Fig. 5 Acquired microscope images of (a, b, c) SWC4+ and (d, e, f) SW30HR membranes at a fixed location. Images acquired at exposure times of (a, d) 5 min, (b, e) 10 min, and (c, f) 20 min with 109 cells/ml H. pacifica cels were dispersed in 32 g/l synthetic sea salt at pH adjusted to 6 by HCl addition, cross-flow Reynolds number of 534, and permeate velocity of 7.2 ?m/s.

Since in the real system, feed spacer was present. Fig. 7 shows microscopic images were taken at specific location around spacer. Because of the small viewing area of microscope, it is not easy to obtain across multiple spacer repeating units even at the lowest magnification.

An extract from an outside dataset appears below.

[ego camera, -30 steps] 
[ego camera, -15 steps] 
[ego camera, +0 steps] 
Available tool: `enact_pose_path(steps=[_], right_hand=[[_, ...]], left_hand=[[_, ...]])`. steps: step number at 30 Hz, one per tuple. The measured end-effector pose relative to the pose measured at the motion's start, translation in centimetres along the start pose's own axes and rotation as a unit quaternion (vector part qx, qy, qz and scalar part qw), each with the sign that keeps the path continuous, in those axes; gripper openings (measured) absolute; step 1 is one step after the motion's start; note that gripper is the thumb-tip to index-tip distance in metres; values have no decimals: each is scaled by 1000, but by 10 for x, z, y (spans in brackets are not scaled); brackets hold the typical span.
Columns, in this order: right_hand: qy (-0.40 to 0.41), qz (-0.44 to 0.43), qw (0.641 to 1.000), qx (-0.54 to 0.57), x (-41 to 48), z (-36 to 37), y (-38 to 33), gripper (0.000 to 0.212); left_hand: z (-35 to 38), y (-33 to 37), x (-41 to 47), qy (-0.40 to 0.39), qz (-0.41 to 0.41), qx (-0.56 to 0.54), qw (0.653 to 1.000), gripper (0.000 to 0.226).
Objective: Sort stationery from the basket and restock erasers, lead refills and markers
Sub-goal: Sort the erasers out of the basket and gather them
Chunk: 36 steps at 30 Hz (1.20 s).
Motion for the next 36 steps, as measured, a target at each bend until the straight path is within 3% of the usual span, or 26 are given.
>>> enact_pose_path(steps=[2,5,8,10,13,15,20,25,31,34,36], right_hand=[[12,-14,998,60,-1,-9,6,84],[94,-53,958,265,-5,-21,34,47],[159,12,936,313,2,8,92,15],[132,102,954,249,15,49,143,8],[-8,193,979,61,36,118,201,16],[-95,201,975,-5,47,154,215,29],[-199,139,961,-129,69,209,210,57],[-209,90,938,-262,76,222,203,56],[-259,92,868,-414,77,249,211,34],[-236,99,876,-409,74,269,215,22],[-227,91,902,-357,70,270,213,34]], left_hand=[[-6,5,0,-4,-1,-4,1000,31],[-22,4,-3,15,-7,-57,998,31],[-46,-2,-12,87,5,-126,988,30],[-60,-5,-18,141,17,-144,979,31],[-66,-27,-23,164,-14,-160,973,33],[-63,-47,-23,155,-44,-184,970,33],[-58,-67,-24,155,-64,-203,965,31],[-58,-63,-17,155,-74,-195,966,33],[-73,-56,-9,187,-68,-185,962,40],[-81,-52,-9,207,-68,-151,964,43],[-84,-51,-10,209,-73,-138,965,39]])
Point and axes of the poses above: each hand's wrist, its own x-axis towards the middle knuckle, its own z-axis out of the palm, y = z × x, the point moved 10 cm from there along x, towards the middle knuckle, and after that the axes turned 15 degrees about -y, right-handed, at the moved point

However, the researchers created a conceptual illustration from a mosaic of the deposition patterns microscopically observed within one repeating spacer mesh unit. Fig. 8 shows that bacteria cells accumulated more intensely between the spacer meshes. This refer that feed spacers may influence initial bacterial adhesion and colonization onto membrane surface. Interestingly, bacteria accumulated more readily on the backside of spacer filaments in the rear stagnant zone. On the other hand, less deposition was detected at the front of spacer filaments. The mentioned pattern agrees with the simulation result as showed in Fig 4.


Fig. 7 Microscopic images of bacteria deposits on SWC4+ membrane surface at locations within a single repeating cell of the feed spacer: (a) front side of spacer filament facing towards the flow direction; (b) back side of spacer filament facing opposite to the flow direction; (c) right side of spacer filament; (d) left side of spacer filament. Images were captured after 30 min of operation with permeate velocity of 7.2 ?m/s and Re = 534 in 32 g/l synthetic sea salt at pH = 6. 


Fig. 8 Conceptual illustration of bacterial deposition pattern on SWC4+ membrane with feed spacer present in the cross-flow channel as seen through microscope eyepiece.

However, this research requires generalizations to confirm the behavior of the deposition pattern in any real spiral wound element.

Application & further study: This discovery can be include future study such as use it for examination RO membrane material under different operating condition, optimization of membrane cleaning, and use it as an ex situ fouling detector in a full scale seawater desalination plant.